Brooklyn DA Announces 32 Indictments in Welfare Scams

Brooklyn District Attorney (DA) Charles Hynes announced the indictments of 32 individuals.
Brooklyn DA Announces 32 Indictments in Welfare Scams
4/27/2010
Updated:
4/27/2010
NEW YORK—In front of his office on Tuesday, Brooklyn District Attorney (DA) Charles Hynes announced the indictments of 32 individuals, including business owners, landlords, and real estate developers, who stole close to $933,500 in welfare benefits from New York City.

“The City’s Human Resources Administration is not there for the personal enrichment of financially secure families who would rather not pay for their own health insurance or groceries, and it is certainly not designed to help drug dealers obtain cheap narcotics,” Hynes said in a press release. “All these scams and schemes significantly reduce the available funds for those who actually need public assistance.”

Hynes was joined by New York City Human Resources Administration Commissioner Robert Doar and New York City Department of Investigation Commissioner Rose Gill Hearn.

The largest theft was charged to Liz Sobeida, 37, who collected $460,000 in Medicaid benefits for herself and her two children between 2004 and 2009. She claimed to be a single mother on assistance applications, when in fact, she lived with her husband, who was employed as a technician at a Cadillac dealership and earned about $70,000 in 2009. She herself worked at Brooks Brothers.

Another defendant, Marlowe Gershenson, 35, was charged with collecting $63,000 in Medicaid benefits over a six-year period, despite that her husband, with whom she lives and co-owns property, has a clothing wholesale manufacturing company AV Denim and a real estate business MDK Leasing.

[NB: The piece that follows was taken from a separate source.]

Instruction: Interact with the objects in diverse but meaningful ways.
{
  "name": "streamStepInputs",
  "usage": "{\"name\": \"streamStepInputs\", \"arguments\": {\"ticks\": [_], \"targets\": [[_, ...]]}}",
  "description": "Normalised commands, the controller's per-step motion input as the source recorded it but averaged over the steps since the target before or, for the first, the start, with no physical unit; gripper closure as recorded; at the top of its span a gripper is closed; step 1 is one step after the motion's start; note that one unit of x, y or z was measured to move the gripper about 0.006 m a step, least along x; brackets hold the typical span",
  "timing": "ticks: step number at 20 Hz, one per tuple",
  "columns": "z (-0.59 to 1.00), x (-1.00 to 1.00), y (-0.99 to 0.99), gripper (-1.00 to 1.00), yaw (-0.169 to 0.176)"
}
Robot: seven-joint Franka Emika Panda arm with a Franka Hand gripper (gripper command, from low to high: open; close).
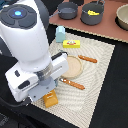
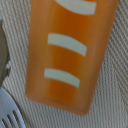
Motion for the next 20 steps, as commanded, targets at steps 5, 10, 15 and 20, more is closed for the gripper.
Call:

According to the indictment, her husband’s checking account had a balance of over $110,000 in 2007, and on the automobile loan application—she owns a Bentley Coupe and a Land Rover SUV—she claimed annual earnings of $500,000.

“We cannot afford to waste public money on unscrupulous individuals who conceal substantial assets and income to obtain public assistance. They should know that City investigators and prosecutors are zeroed in and determined to root out these abuses,” Hearn said.

Also charged in the cases were 11 defendants who either forged drug prescriptions or allowed others to use the defendants’ Medicaid cards to bill Medicaid for forged prescriptions totaling $13,000.

The DA’s Public Assistance Crimes Unit recently secured a felony conviction against a defendant who sold the use of his benefits card for $10 in order to fill a forged prescription for a controlled substance. He will face two to four years in prison when he is sentenced on May 11.

Of the 32 cases announced Tuesday, nine defendants live in Nassau and Westchester counties of New York and in New Jersey. They are charged with using fake addresses on Medicaid applications to claim residence in Brooklyn and with stealing approximately $182,000 in benefits.